I have files with 1e8 numbers in them ranging in size from 1 to 999. I need to read through each file and save a report of how many of each number were found in each file. I thought that setting up a constant array of all zeros and then incrementing using the number I just read as the index would give me the answer. Perl syntax for doing this is not what I expected. Not all numbers will necessarily occur. Maybe hashes is a way to go but the array will likely only have a few holes in it. Any help? Thanks.
3 Answers
Perl syntax for doing this is not what I expected.
Show your work
Not all numbers will necessarily occur.
Skip the zeros (simple if block, see http://perldoc.perl.org/perlintro.html )
Maybe hashes is a way to go but the array will likely only have a few holes in it.
Yes, hashes are a natural fit, see perlfaq4, search for "count", "uniq", and "duplicate"
Comments
Tom Duff (creator of Duff's Device): "If your code is too slow, you must make it faster. If no better algorithm is available, you must trim cycles."
I disagree that this is a situation where a hash is the best fit. Sure, a hash is the idiomatic fit, it's the method mentioned in perlfaq4, and it doesn't waste elements in your counter container. But he's talking about 100_000_000 integers between 1 and 999. The number of elements being used in a counter container is insignificant. The number of iterations necessary to get a count is very significant. 100,000,000 iterations takes a lot of time.
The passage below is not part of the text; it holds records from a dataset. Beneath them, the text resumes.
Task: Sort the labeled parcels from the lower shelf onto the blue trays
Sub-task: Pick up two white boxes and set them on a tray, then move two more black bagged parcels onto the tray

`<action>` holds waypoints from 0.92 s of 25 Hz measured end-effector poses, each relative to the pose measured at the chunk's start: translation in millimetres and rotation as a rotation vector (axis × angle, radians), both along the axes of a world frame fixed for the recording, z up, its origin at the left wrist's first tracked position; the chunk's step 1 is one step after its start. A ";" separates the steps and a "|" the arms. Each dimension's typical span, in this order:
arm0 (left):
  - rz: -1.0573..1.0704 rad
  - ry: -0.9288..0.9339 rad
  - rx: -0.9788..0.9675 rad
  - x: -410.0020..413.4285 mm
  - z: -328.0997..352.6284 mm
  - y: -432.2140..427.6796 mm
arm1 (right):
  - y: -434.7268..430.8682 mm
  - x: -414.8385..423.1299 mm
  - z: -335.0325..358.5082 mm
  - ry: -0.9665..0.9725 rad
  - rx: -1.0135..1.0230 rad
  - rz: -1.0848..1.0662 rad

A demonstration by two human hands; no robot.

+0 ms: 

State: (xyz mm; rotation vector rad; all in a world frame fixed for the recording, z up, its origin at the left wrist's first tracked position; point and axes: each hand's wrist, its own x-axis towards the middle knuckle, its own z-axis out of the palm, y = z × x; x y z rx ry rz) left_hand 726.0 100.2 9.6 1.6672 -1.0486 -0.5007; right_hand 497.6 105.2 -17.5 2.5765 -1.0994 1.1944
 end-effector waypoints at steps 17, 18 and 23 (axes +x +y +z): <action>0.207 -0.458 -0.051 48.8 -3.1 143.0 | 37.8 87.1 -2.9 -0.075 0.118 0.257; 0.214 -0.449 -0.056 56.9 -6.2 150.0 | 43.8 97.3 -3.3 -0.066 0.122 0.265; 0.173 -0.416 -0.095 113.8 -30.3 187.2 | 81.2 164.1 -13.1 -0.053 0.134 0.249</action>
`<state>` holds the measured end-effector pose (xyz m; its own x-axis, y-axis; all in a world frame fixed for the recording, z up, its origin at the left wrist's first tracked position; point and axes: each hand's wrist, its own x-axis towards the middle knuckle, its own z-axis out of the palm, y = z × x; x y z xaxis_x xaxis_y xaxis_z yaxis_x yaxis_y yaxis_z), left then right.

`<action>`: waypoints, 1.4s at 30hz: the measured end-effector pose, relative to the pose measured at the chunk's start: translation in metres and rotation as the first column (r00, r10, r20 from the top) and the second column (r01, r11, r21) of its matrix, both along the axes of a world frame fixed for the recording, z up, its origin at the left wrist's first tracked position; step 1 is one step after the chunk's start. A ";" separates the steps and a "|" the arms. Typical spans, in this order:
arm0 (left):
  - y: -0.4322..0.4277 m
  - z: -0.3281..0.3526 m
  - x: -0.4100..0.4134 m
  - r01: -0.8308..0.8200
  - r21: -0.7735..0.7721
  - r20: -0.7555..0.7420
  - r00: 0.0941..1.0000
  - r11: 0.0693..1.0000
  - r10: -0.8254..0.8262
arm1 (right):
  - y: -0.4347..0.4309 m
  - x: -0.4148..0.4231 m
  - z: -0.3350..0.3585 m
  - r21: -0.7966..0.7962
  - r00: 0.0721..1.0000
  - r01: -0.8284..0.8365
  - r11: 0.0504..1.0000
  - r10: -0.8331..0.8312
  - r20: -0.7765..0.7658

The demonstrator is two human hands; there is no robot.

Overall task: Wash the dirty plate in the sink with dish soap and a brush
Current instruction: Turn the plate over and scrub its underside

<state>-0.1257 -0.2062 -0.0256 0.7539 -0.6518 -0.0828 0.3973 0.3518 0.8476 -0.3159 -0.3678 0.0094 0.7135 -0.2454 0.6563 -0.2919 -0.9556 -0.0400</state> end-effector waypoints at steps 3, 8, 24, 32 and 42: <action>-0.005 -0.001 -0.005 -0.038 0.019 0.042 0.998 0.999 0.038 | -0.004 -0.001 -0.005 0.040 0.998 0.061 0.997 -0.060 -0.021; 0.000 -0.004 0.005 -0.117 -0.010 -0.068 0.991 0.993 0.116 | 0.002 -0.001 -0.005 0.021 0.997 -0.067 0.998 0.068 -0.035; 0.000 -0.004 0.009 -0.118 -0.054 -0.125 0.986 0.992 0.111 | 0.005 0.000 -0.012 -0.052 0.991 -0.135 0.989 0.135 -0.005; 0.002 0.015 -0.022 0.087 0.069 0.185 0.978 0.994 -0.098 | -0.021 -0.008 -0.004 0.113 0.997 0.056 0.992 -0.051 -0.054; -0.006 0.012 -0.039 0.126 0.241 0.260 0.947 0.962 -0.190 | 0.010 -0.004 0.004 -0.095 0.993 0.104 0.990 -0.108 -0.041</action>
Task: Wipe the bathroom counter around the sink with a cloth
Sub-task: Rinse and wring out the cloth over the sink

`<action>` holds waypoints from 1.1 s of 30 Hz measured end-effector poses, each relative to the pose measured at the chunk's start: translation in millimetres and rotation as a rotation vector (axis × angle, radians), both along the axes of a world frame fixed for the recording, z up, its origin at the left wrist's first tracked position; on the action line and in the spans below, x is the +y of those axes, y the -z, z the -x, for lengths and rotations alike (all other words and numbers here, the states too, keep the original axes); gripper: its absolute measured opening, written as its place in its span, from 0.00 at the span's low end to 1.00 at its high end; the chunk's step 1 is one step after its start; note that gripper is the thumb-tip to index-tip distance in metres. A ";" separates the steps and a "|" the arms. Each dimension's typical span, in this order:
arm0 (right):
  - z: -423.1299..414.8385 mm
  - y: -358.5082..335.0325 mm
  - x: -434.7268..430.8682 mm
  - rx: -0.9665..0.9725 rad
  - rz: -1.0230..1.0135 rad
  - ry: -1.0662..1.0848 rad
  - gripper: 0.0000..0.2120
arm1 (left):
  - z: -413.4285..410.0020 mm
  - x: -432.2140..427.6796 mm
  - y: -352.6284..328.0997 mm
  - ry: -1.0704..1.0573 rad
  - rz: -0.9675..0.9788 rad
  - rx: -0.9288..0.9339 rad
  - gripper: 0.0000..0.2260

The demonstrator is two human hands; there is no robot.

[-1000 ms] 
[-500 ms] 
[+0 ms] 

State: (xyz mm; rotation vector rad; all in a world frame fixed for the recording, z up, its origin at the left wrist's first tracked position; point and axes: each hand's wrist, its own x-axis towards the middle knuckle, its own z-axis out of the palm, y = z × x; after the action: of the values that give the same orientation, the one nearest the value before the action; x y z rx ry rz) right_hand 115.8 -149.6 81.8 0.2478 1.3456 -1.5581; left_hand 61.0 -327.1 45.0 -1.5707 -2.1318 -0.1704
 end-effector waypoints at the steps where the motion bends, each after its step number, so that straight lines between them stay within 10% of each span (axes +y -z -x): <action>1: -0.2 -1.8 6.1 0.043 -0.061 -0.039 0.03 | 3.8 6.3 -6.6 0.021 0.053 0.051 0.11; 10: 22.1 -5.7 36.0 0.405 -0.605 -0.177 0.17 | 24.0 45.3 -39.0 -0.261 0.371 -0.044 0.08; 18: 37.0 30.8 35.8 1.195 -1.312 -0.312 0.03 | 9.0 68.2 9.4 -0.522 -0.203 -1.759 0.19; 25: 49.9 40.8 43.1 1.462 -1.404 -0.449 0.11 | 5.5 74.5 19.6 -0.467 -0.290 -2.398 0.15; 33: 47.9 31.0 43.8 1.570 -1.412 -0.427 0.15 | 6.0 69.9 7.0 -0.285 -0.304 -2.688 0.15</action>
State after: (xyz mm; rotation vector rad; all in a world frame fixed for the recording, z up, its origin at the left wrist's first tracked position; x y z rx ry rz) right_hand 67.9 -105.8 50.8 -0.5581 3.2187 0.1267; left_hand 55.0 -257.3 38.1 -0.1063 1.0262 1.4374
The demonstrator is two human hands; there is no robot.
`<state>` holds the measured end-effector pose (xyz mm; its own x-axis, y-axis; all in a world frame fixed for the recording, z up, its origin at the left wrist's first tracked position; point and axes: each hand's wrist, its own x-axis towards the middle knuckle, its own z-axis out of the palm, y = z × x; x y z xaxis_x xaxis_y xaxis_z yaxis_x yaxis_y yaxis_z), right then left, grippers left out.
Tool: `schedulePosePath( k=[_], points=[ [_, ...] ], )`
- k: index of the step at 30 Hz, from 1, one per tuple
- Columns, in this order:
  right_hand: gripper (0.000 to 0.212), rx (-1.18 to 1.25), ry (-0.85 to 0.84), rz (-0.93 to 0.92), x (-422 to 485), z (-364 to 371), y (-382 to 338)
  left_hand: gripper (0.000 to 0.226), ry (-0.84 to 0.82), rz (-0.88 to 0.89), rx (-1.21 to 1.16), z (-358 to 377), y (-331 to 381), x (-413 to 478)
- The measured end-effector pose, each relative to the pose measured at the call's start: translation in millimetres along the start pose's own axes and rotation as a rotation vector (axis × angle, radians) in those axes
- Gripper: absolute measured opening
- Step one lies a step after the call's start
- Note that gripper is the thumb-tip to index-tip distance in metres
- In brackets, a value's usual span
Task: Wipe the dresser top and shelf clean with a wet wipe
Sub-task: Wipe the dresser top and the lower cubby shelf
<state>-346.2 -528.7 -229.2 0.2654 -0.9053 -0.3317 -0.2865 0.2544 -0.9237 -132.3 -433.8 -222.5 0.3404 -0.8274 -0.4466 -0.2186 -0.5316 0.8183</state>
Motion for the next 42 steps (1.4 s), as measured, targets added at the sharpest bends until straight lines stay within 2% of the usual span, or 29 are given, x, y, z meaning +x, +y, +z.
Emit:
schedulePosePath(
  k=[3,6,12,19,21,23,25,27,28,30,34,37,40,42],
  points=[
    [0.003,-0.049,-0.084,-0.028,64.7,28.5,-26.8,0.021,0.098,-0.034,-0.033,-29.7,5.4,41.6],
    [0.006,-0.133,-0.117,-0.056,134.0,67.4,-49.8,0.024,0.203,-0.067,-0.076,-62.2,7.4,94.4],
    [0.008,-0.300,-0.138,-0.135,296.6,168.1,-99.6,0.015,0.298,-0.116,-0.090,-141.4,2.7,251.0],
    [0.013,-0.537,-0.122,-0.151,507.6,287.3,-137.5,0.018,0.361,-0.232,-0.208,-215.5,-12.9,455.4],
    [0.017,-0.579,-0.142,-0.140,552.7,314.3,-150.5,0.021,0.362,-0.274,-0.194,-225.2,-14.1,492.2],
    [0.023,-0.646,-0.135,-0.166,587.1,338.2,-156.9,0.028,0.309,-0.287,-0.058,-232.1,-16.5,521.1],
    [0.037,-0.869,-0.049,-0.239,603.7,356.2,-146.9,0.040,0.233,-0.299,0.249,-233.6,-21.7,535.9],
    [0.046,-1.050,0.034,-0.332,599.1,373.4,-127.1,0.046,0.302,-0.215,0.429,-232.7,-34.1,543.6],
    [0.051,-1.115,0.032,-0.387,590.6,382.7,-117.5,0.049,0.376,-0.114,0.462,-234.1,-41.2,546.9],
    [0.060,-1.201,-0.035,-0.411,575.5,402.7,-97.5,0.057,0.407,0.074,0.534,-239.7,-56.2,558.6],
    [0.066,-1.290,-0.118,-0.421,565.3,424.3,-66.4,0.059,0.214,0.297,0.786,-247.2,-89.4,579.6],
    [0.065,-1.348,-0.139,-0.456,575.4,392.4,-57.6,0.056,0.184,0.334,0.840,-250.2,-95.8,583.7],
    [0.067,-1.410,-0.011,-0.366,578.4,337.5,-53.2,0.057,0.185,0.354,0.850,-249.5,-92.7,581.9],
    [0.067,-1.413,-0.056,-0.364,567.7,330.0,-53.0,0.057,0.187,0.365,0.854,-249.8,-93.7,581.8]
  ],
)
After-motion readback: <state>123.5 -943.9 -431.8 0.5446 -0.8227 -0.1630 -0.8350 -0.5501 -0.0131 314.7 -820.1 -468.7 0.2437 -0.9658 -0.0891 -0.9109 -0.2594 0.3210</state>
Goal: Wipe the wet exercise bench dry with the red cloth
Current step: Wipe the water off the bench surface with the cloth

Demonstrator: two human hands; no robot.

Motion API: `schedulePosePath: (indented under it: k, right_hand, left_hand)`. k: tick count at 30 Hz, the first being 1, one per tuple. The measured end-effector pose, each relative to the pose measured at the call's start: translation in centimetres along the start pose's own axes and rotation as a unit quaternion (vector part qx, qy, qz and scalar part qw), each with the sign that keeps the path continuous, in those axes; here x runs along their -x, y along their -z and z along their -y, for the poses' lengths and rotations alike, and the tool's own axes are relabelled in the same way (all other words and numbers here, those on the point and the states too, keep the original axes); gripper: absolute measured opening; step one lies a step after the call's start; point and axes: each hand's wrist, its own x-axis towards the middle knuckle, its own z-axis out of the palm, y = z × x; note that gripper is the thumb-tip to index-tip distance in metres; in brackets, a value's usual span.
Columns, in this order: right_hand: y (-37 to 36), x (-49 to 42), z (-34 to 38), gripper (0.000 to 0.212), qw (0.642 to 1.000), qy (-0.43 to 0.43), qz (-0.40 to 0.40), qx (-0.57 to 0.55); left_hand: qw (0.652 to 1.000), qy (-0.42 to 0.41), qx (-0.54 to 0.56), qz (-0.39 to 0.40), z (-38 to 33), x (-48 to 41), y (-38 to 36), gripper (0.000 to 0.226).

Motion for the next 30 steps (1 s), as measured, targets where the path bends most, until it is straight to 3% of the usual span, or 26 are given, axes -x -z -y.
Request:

If we use an array instead, we throw away the element indexed at zero. And if all of the integers are the same value, we throw away 998 more elements. Is that such a big deal? On the other hand, even though both indexing into an array, and indexing into a hash aggregate out to O(1) operations, Big-O notation only tells part of the story. And where 'n' is the number of total integers (100,000,000), both an array approach and a hash approach are O(n) operations. So it comes down to which approach is more computationally efficient. Even though an array lookup and a hash lookup are both O(1), it turns out the hash lookup requires significantly more cycles to perform.
Iterating over 100,000,000 integers and incrementing counters takes time. But it turns out that it takes more time doing so inside of a hash than it does in an array. I know this is sacrilege from a "common idioms" standpoint. But this may be a very special case where computational efficiency is more important than idiomatic code, and more important than the very slightly larger memory footprint of using an array as a counter.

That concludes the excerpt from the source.